As Comissões Parlamentares de Inquérito existem há cerca de setenta anos. Mas apenas com o fim do regime militar esse tipo de investigação começou a ganhar proporção. Em 1988, as CPIs adquiriram força com a nova Constituição, que permitiu o uso de instrumentos como quebra de sigilo bancário, fiscal e telefônico.

Fevereiro/1988 - Corrupção

Mesmo antes da nova Constituição, denúncias contra o ministro do Planejamento, Aníbal Teixeira, levam à CPI. As investigações atingem o presidente José Sarney e seu secretário particular, Jorge Murad, acusado de repassar recursos para Estados e municípios em troca de apoio político. Porém, o relatório final é arquivado por falta de provas conclusivas.

Maio/1992 - Esquema PC

Uma das únicas que atingiram seu objetivo, a CPI é instalada após denúncias de Pedro Collor contra Paulo César Farias, tesoureiro do então presidente Fernando Collor de Mello. O “esquema PC”, comprovado pela CPI, incluía favorecimento de companhias em obras públicas, venda de favores e abertura de empresas fantasmas. Para evitar o impeachment, Collor renuncia. A corrupção, contudo, continuaria.

Outubro/1993 - Orçamento

As investigações focam parlamentares da Comissão Mista do Orçamento, presidida pelo deputado João Alves. A Comissão garantia subvenções para entidades fantasmas e favorecia empreiteiras recebendo propinas, com a participação do chefe da Secretaria do Orçamento Federal, José Carlos Alves. Mais de uma dezena de políticos são cassados e mais CPIs viriam ainda nos anos 1990.

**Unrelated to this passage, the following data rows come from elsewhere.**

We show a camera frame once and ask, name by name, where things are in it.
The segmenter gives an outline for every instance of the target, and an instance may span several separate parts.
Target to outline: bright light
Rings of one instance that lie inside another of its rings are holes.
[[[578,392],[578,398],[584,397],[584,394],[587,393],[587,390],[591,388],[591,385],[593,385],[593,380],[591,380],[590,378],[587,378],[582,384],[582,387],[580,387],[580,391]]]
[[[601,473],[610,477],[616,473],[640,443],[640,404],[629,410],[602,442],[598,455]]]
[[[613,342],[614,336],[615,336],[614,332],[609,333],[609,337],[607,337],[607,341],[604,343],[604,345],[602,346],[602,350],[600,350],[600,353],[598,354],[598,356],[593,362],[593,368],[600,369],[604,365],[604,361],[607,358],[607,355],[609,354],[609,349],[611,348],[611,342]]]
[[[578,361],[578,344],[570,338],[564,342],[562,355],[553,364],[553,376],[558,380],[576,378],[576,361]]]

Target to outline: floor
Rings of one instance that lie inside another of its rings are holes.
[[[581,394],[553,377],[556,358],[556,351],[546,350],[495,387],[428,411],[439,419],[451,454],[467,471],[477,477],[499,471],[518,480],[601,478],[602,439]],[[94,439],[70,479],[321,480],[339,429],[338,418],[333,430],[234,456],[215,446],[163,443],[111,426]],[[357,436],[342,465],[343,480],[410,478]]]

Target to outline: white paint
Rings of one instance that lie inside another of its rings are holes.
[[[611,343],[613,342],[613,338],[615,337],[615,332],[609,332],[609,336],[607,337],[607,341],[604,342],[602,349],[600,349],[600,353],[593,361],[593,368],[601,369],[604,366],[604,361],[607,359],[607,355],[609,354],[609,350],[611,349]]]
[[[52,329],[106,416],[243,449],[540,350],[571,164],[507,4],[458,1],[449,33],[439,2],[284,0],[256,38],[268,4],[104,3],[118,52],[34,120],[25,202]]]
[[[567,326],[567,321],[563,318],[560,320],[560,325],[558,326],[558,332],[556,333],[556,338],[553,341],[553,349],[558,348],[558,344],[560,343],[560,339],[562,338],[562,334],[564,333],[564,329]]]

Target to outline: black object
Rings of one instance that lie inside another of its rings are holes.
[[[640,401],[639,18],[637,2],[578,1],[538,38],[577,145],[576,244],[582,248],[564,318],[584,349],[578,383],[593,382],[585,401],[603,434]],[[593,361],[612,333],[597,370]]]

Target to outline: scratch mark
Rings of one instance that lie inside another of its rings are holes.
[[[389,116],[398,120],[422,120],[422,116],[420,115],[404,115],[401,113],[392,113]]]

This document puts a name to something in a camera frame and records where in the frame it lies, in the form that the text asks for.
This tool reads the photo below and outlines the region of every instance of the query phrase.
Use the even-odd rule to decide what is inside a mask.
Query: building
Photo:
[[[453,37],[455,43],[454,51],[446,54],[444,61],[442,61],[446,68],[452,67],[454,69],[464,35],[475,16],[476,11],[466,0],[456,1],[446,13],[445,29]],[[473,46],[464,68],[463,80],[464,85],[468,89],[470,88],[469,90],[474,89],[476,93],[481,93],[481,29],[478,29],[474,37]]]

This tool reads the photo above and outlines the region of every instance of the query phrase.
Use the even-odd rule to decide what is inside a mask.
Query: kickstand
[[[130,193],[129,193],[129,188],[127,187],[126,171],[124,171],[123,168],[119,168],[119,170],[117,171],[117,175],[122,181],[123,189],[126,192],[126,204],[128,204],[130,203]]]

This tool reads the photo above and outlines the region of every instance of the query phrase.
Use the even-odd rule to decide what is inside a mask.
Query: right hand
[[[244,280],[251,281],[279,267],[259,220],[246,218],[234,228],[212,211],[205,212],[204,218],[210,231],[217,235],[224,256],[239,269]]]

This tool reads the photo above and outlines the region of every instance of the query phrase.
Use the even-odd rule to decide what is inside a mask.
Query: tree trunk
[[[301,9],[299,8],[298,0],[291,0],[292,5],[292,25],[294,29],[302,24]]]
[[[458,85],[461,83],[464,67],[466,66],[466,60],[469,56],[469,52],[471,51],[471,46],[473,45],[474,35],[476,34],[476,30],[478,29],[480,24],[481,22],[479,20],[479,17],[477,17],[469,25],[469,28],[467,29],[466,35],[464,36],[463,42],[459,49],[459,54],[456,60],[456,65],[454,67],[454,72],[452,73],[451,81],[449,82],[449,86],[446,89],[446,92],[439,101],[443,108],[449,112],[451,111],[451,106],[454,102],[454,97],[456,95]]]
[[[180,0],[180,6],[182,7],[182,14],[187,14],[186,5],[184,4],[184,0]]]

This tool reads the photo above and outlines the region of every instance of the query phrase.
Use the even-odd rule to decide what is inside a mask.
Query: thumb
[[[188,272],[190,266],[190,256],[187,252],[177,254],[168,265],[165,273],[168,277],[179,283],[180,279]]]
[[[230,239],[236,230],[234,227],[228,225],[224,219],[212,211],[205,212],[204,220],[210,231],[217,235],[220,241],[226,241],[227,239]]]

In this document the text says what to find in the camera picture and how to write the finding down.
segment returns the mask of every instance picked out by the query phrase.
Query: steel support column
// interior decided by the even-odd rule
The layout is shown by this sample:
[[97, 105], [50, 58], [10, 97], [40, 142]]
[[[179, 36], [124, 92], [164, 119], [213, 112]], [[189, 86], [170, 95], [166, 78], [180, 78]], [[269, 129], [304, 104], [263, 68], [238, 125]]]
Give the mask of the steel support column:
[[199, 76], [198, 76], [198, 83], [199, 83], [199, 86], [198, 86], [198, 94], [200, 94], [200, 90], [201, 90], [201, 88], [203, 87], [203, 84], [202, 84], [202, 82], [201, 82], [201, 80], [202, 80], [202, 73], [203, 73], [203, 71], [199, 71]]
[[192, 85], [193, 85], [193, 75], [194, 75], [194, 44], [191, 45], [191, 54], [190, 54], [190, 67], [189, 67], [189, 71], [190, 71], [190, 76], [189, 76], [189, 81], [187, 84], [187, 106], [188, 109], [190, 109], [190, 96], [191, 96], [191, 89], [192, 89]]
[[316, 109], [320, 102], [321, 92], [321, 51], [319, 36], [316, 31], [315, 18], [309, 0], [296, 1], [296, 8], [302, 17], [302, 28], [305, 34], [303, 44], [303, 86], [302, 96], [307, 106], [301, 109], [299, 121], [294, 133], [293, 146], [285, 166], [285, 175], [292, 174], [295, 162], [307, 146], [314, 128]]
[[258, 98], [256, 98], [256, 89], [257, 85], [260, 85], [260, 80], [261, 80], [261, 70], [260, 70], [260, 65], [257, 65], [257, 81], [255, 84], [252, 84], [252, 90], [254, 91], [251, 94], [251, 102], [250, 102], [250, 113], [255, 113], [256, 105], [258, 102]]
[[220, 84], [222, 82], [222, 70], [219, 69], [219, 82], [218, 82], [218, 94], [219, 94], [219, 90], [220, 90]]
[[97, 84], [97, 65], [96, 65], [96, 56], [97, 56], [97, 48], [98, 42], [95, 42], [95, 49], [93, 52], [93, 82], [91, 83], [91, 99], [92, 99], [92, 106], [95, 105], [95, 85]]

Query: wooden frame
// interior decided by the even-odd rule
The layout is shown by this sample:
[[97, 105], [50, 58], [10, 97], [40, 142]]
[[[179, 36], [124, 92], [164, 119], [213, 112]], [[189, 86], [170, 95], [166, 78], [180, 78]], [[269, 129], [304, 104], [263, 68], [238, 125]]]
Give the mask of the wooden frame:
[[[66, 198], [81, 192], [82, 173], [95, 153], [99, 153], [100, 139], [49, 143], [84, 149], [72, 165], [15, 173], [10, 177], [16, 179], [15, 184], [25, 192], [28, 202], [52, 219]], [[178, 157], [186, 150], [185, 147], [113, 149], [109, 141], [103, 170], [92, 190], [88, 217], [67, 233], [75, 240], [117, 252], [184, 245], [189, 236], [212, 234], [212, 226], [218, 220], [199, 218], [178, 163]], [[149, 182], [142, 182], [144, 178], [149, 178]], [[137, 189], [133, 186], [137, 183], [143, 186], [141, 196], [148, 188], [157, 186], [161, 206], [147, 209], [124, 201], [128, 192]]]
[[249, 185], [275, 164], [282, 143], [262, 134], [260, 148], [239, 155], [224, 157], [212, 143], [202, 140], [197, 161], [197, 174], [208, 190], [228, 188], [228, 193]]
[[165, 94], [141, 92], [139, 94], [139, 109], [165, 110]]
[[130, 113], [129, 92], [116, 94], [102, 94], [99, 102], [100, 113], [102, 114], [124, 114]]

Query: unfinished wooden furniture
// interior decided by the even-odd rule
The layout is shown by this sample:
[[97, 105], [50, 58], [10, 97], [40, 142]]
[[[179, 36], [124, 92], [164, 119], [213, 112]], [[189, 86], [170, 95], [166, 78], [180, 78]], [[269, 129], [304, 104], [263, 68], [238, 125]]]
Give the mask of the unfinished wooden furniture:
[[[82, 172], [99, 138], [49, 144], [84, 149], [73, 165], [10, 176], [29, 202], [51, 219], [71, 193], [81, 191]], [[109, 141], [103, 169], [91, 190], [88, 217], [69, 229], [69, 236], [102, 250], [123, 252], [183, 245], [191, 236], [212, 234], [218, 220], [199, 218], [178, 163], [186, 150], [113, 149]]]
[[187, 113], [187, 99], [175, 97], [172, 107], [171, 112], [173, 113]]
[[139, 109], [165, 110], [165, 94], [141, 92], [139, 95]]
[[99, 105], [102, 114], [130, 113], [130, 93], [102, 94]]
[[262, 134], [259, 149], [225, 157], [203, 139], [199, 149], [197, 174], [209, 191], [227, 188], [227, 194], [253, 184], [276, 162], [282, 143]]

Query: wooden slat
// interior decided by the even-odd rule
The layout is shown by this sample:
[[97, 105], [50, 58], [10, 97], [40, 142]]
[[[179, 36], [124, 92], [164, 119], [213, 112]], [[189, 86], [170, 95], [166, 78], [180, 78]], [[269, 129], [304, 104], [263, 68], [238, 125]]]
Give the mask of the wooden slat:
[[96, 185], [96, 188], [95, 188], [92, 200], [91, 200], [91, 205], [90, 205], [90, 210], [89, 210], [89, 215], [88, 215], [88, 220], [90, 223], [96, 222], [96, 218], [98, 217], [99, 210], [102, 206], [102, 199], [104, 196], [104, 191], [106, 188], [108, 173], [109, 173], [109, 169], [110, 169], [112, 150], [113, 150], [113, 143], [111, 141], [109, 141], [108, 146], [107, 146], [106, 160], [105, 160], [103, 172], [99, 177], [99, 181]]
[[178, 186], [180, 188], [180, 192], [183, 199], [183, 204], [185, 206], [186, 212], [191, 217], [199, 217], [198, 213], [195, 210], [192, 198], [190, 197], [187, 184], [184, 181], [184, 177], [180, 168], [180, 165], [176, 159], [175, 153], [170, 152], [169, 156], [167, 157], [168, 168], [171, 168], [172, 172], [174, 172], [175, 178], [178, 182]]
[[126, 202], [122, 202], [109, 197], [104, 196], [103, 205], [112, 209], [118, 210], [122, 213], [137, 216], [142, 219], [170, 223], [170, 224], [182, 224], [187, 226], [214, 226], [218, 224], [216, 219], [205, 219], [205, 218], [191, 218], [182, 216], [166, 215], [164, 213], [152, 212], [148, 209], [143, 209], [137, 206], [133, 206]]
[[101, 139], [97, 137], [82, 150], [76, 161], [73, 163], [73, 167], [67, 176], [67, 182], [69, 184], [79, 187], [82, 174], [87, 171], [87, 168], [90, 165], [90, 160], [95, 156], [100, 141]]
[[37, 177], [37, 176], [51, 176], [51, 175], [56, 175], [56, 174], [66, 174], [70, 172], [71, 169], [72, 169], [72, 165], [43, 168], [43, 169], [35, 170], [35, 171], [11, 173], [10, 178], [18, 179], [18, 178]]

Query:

Dezembro/1996 - Precatórios

Criada para apurar fraudes na emissão de títulos públicos para pagamento de precatórios, essa CPI acusou mais de 50 pessoas, como o ex-prefeito de São Paulo, Celso Pitta. Vinte e quatro das 161 instituições financeiras que figuraram como participantes do esquema fecharam. O marco da CPI, porém, foi a produção de dois relatórios finais – um original e outro modificado.

Março/1999 - Judiciário

A pedido do senador Antônio Carlos Magalhães, a CPI apurou irregularidades do Poder Judiciário e desvendou a fraude da obra superfaturada do prédio do Tribunal Regional do Trabalho, em São Paulo. O juiz aposentado Nicolau dos Santos Neto, acusado de desviar verbas da obra, é preso.

Abril/1999 - Narcotráfico

Com o objetivo de apurar o caso de um avião da Aeronáutica carregado de cocaína,a CPI acaba descobrindo a quadrilha do ex-deputado federal Hildebrando Pascoal, além de acusar juízes, policiais, políticos, o perito Badan Palhares e o traficante Fernando Beira-Mar por crimes como lavagem de dinheiro, formação de quadrilha e emissão de laudos médicos falsos. Naquele ano, ainda haveria outra CPI.

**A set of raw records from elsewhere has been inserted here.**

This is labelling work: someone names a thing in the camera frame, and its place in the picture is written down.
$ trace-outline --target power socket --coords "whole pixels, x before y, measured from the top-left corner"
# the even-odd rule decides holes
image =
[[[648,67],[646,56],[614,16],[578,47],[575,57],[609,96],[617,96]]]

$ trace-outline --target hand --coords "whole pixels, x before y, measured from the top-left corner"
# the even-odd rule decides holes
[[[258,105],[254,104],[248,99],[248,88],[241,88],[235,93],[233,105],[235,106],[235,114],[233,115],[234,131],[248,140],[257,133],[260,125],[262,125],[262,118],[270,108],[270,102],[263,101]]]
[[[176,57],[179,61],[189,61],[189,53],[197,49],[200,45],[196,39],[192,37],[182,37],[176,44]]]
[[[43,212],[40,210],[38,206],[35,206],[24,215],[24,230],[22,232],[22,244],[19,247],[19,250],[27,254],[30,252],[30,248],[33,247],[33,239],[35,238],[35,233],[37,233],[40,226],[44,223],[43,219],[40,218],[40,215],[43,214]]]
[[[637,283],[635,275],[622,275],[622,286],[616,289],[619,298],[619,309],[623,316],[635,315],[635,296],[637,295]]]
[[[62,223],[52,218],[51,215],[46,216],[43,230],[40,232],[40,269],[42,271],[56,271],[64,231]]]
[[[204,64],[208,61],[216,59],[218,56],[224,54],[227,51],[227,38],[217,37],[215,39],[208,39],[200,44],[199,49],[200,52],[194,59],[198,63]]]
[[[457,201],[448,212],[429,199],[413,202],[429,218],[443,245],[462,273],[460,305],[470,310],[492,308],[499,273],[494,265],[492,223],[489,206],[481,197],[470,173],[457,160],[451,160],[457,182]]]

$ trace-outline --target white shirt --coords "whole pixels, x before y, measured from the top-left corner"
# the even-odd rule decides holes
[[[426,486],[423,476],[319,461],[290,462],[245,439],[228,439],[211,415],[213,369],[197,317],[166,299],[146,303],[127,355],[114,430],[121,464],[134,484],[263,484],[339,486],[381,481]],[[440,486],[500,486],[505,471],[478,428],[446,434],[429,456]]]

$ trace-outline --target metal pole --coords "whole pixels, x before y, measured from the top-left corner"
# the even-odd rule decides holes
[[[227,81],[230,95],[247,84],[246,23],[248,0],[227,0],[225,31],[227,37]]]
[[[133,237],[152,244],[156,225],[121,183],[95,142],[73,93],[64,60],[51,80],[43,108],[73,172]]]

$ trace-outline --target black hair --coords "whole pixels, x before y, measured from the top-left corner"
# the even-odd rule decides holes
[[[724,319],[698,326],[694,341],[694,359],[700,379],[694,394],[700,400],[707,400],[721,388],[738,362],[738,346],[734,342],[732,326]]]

Novembro/1999 - Medicamentos

Esta CPI investigou aumento de preços, remédios falsificados, superfaturamento de matérias-primas e indícios de trama dos laboratórios multinacionais contra a política brasileira de genéricos. O relatório final recomendou que o Ministério da Saúde fiscalizasse os preços e que o governo estabelecesse uma política industrial para o setor farmacêutico. O novo século teria mais investigações.

Abril/2003 - Combustíveis

Agora com Luiz Inácio Lula da Silva como presidente, é a vez da Comissão dos Combustíveis. Cerca de 30 mil postos, 400 distribuidoras e refinarias foram investigadas. Apesar de ter identificado problemas como adulteração de produtos, sonegação fiscal e concorrência desleal pela formação de cartéis, nenhuma pessoa ou empresa foi mencionada no relatório final.

Junho/2003 - Banestado

Baseada numa investigação da Polícia Federal sobre a evasão de divisas de 30 bilhões de dólares por meio do Banestado (Banco do Estado do Paraná), a CPI acumulou 1 600 quebras de sigilo fiscal e bancário. O resultado sugeriu o indiciamento de 91 pessoas, embora não tenha conseguido analisar todos os documentos requisitados. Contudo, outra Comissão traria mais preocupações ao governo de Lula.

Junho/2005 - Correios

A CPI foi instaurada para apurar um suposto esquema de pagamento de propina gerido pelo presidente do PTB, Roberto Jefferson, nos Correios. No meio dela, outra denúncia: o suposto pagamento de mesada pelo PT para parlamentares. A investigação continua.